YOUR OBJECTIVE. Copy each line of the listing where the word "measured" can be found.

GIVEN INFORMATION.
--- START ---

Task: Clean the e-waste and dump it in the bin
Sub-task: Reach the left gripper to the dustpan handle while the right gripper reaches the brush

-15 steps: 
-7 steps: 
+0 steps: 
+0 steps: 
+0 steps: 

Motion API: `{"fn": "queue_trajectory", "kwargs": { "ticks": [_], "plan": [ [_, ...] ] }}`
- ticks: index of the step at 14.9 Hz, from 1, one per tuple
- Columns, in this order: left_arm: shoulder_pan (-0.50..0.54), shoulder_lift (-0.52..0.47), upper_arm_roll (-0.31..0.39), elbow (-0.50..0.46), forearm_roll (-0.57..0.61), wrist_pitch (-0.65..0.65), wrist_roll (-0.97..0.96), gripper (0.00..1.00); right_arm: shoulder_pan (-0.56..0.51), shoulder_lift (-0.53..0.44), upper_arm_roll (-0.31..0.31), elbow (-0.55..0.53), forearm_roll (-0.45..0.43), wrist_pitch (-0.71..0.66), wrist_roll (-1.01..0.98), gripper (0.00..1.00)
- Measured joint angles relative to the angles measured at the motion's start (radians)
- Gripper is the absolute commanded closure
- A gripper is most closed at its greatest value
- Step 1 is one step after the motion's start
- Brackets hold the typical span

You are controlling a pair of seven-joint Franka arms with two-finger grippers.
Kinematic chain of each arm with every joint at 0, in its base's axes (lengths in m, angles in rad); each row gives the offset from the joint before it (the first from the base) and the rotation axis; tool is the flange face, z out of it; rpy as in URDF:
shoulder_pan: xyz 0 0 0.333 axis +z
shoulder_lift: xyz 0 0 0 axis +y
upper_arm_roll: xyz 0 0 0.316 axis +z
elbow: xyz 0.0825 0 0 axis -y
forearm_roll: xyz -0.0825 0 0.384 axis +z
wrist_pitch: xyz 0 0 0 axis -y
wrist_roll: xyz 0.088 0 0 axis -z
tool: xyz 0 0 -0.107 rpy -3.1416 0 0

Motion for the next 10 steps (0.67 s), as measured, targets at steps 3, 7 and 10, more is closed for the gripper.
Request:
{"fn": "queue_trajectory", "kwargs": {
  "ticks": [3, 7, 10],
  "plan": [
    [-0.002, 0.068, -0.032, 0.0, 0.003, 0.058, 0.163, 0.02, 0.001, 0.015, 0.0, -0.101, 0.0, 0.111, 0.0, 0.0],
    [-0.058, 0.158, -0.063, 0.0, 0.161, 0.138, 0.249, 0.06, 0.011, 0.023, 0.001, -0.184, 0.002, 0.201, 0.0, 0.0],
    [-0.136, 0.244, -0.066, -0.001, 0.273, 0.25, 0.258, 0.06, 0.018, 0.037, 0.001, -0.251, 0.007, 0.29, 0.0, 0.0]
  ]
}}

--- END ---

RESULT FOR THIS TASK.
- Measured joint angles relative to the angles measured at the motion's start (radians)
Motion for the next 10 steps (0.67 s), as measured, targets at steps 3, 7 and 10, more is closed for the gripper.

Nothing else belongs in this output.